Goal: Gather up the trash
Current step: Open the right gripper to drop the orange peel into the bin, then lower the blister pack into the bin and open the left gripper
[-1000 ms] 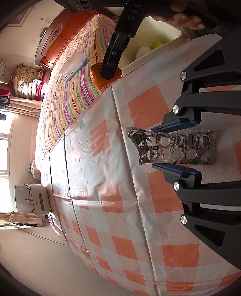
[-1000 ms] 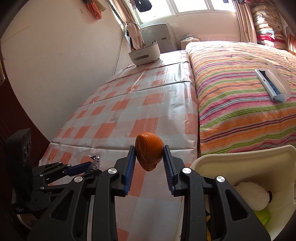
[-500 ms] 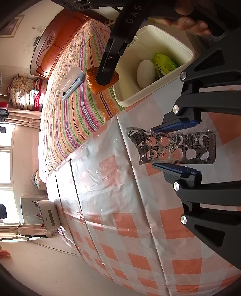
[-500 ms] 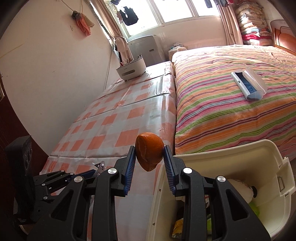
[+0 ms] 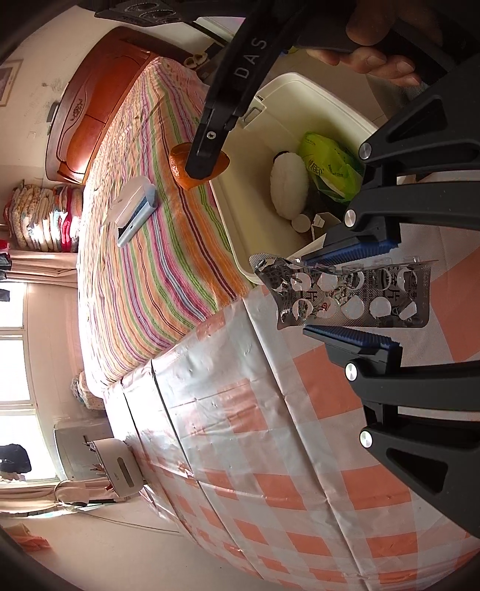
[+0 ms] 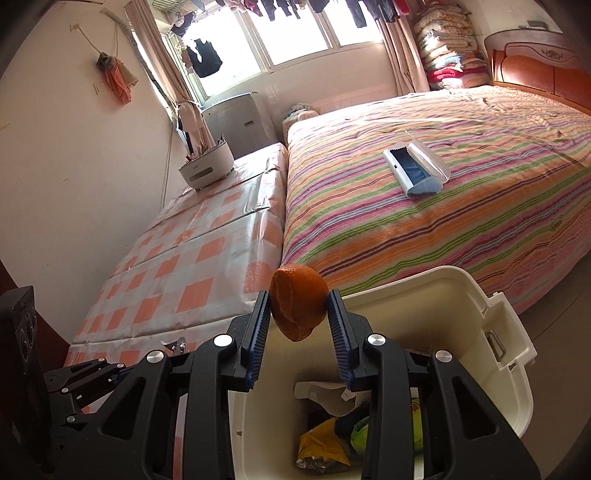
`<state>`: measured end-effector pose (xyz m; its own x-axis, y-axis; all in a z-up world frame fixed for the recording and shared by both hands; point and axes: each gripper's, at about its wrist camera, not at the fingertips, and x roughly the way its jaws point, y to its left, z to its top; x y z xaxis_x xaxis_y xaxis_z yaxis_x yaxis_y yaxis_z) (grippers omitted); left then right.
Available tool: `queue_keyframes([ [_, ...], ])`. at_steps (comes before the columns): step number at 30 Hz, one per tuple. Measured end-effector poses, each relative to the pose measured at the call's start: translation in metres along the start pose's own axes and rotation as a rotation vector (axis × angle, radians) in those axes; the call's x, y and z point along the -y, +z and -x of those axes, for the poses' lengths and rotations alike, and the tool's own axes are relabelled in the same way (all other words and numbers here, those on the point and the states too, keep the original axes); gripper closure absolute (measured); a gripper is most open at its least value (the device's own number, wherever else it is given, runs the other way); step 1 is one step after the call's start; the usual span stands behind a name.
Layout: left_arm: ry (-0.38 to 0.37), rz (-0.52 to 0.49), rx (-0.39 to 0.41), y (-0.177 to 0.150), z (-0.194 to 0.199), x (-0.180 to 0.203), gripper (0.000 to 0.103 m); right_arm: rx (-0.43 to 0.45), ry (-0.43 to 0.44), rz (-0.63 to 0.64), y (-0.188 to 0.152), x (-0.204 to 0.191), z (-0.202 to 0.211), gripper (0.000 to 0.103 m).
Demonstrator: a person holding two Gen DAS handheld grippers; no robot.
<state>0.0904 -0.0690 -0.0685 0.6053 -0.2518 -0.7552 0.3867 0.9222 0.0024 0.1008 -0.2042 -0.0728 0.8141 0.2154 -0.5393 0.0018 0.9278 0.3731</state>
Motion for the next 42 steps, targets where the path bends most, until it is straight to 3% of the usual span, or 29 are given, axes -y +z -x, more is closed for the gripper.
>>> queue_keyframes([
  [5,-0.007,-0.03,-0.007,0.004,-0.003,0.013,0.071,0.017,-0.004,-0.039,0.001,0.012,0.006,0.067],
  [11,-0.013,-0.059,-0.012,0.008,-0.007,0.026,0.071,0.075,-0.011,-0.097,0.003,0.025,0.019,0.046],
  [16,-0.018,-0.082,-0.016,0.01,-0.009,0.038,0.071,0.136,-0.011,-0.159,0.005,0.038,0.032,0.041],
  [23,-0.026,-0.11,-0.023,0.013,-0.014,0.053,0.071,0.212,-0.038,-0.218,0.003,0.056,0.052,0.036],
  [42,-0.054,-0.191,-0.009,0.034,-0.026,0.099,0.071,0.284,-0.056,-0.311,-0.003,0.084,0.071,0.036],
])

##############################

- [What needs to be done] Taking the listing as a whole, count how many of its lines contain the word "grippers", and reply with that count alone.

- [Task solution] 2